Все знают, что ты урод, но на людях — все о’кей.
Праздники, Рождество, поездки к бабушке. Когда захочешь, ты умеешь собраться. Все друг другу улыбаются, все классно.
Помню, когда я еще учился в начальной школе, я таскал тебя бухого домой, чтоб мои одноклассники не видели, как ты лежишь обосранный у магазина.
Заткнись, я не разрешал тебе рот открывать.
Знаю прекрасно, что ты хочешь сказать. Ты мне это уже сотни раз говорил. Ладно. Ты меня никогда в жизни не бил. И что, значит, ты святой? Твое счастье, иначе я уже давно бы тебя отметелил. Если б ты меня бил, тебя бы уже давно не было.
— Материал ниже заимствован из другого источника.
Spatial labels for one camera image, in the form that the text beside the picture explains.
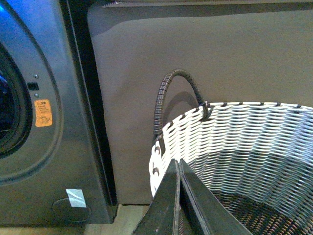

Просто, папуля, я бы тебя убил: за себя, за мать, за Себастьяна.
ПМ. Сигарету.
ММ. Слушай, урод: если ты еще раз заикнешься про сигареты, я пальну тебе в башку, я не шучу.
Думаешь, и дальше будешь мной помыкать?
Тогда смотри, видишь? (Достает пистолет.)
Это мой новый друг, не выводи нас с ним из себя, иначе пожалеешь.
ПМ. Ты что, одурел, спрячь немедленно. Еще, не дай бог, ранишь, идиот.
ММ. Тихо, тихо, без грубостей, а то я могу рассердиться.
Мой дружок не выносит, когда со мной так разговаривают. Он меня любит и в обиду не даст. Харэ уже. Правда, дорогой?
Видишь, он меня слушается.
ПМ. Хорошо, хорошо, только спокойно.
ММ. А мать не знает, где ты, переживает, но это пройдет.
Мы еще никуда не заявляли. Никто ничего не знает. Такие засранные алкаши, как ты, иногда исчезают на несколько дней: никто по ним не плачет, никто их не ищет. Кому он нужен, алкоголик вонючий?
Все довольны, потому что отдыхают от него. Не надо подбирать разбитые тарелки, смывать еду со стены, стирать облеванное белье. Тишина и спокойствие.
Помнишь, как я ночью ждал, когда ты вернешься? Ты приходил, швырял что-то в стену на кухне и валился на кровать. А знаешь, что делал я? Вставал рано утром и собирал эти чертовы тарелки, и смывал жрачку со стен. Мне было стыдно за тебя.
Я думал, может, ты сам не знаешь, что делаешь, что вообще ты отличный отец, только временами у тебя крыша едет.
Потом я перестал убирать этот срач, но ничего не изменилось. Ты никогда не изменишься!
Когда я ждал тебя по ночам, то думал, что я тебе скажу. Дурак был, думал, если я тебе это скажу, ты все поймешь и изменишься.
Но наступало утро, и я не мог ничего сказать, потому что я тебя боялся.
И все по новой.
Хочешь пить? Я тебя спрашиваю: хочешь воды, небось сушняк замучил?
А опохмелиться?
ПМ. Дай мне сигарету.
ММ. Я тебя предупреждал, что прострелю башку, если ты не заткнешься со своими сигаретами.
Спроси меня о чем-нибудь другом, спроси хоть о чем-нибудь?
Что ты хочешь знать? Ну, спрашивай!
В гробу ты все видел, да? Думаешь, ты крутой?
Я столько лет ждал этой минуты, чтобы посмотреть тебе в глаза, сказать все, что у меня накопилось, и не бояться тебя. А ты, что ты можешь мне сказать, ну, что?